Вот еще один маленький пример того, как Борман умел привести шефа в восхищение.

Однажды летом 1938 г. после полудня мы стояли, готовые к отъезду, перед Бергхофом. Окинув взором горный ландшафт, Гитлер заметил Борману, что этот вид своей удивительной широтой всегда доставляет ему особое удовольствие. Плохо только, что ниже Бергхофа этот красивый вид портит старый крестьянский двор! Когда старики-крестьяне, обладающие законным правом жить здесь до конца своих дней, умрут, нужно будет двор снести.

Когда на следующий день, спустя 24 часа, мы возвратились из Мюнхена в Бергхоф, шеф и я не поверили своим глазам. Там, где вчера еще стоял маленький старый крестьянский домик, теперь расстилался луг, на котором паслись пестрые коровы.

Что же произошло?

Едва мы уехали, Борман сразу же договорился со старыми крестьянами о их добровольном отъезде. Он предоставил им в Ау новое жилище, и старики, говорят, были даже счастливы доставить радость Гитлеру. Не успели они уехать, как к дому доставили на автомашинах сотни рабочих. Борман приказал работать и днем и ночью. Через 24 часа все было готово.

Еще один пример, показывающий, как Борман старался угодить Гитлеру.

Известно, что, когда шеф бывал в Оберзальцберге, тысячи людей отправлялись к Бергхофу, чтобы увидеть его. Он часто часами стоял на открытом воздухе, и люди шли мимо него. Однажды вечером после очень жаркого летнего дня Гитлер заметил Борману, что все это для него утомительно. Прежде всего, он не мог так долго переносить солнечную жару.

Когда Гитлер на следующий день вышел в обычный час из Бергхофа, чтобы приветствовать ожидающих, он онемел от удивления. На том самом месте, где он обычно любил стоять, росло большое толстое дерево с огромным зеленым шатром ветвей, создавшим густую тень. Борман приказал привезти его ночью и посадить здесь. Большое дерево прижилось и до сих пор растет там. Когда Гитлер уезжал, по распоряжению Бормана пускалась в ход огромная дождевальная установка, и дерево поливали до тех пор, пока его корни не вросли в новую почву.

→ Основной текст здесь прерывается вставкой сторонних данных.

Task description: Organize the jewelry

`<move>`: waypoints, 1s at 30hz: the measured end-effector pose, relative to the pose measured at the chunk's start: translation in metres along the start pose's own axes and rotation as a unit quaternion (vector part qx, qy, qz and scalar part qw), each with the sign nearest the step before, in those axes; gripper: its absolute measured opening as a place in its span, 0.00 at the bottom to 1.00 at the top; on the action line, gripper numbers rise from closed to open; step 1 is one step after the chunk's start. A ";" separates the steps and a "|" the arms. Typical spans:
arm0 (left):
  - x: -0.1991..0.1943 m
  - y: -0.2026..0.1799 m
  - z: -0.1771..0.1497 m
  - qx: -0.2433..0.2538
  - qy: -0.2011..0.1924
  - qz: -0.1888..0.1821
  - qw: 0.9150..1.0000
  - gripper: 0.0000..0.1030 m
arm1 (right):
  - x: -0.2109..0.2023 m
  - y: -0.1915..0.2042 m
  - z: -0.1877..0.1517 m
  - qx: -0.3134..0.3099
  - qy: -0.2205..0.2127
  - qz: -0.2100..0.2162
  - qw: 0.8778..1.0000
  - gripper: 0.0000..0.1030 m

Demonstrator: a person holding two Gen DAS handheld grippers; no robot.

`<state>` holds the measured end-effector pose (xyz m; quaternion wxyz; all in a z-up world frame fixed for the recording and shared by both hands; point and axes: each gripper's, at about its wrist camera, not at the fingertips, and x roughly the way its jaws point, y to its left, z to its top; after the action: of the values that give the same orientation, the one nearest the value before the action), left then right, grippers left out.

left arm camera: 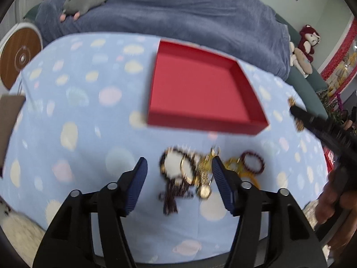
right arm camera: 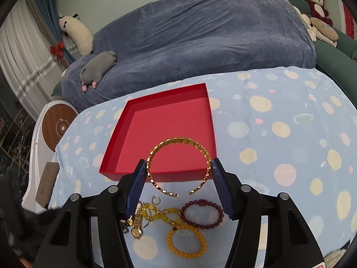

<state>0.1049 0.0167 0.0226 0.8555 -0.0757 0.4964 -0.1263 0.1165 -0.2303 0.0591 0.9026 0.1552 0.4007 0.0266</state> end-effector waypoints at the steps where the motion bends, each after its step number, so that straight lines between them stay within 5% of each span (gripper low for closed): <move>1: 0.007 0.001 -0.009 0.001 0.011 0.003 1.000 0.56 | 0.001 0.000 -0.002 0.001 0.003 0.000 1.000 0.55; 5: 0.034 0.003 -0.035 0.006 0.049 0.013 0.999 0.54 | 0.002 0.002 -0.007 0.002 0.010 0.000 1.000 0.55; 11: 0.047 0.006 -0.038 0.015 0.056 0.017 0.998 0.11 | 0.004 0.006 -0.009 -0.002 0.013 0.000 1.000 0.55; 22: -0.007 -0.002 -0.008 0.019 0.017 -0.015 1.000 0.09 | 0.007 0.010 0.002 -0.010 0.007 0.006 1.000 0.55; 30: -0.029 -0.027 0.090 0.043 -0.057 -0.034 0.997 0.09 | 0.030 0.008 0.045 -0.013 -0.005 0.015 1.000 0.55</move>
<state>0.1657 -0.0008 0.0980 0.8804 -0.0626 0.4376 -0.1719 0.1707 -0.2295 0.0682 0.9058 0.1498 0.3939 0.0442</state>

Можно ли упрекать Гитлера за то, что это ему импонировало?

Мартин Борман мертв.

Его влияние на шефа — пожалуй, самая мрачная глава в истории империи. Если говорить о смерти Гитлера, нельзя не упомянуть Мартина Бормана. На него падает большая часть вины за то развитие событий, которое привело к трагическому концу в имперской канцелярии в Берлине 30 апреля 1945 г.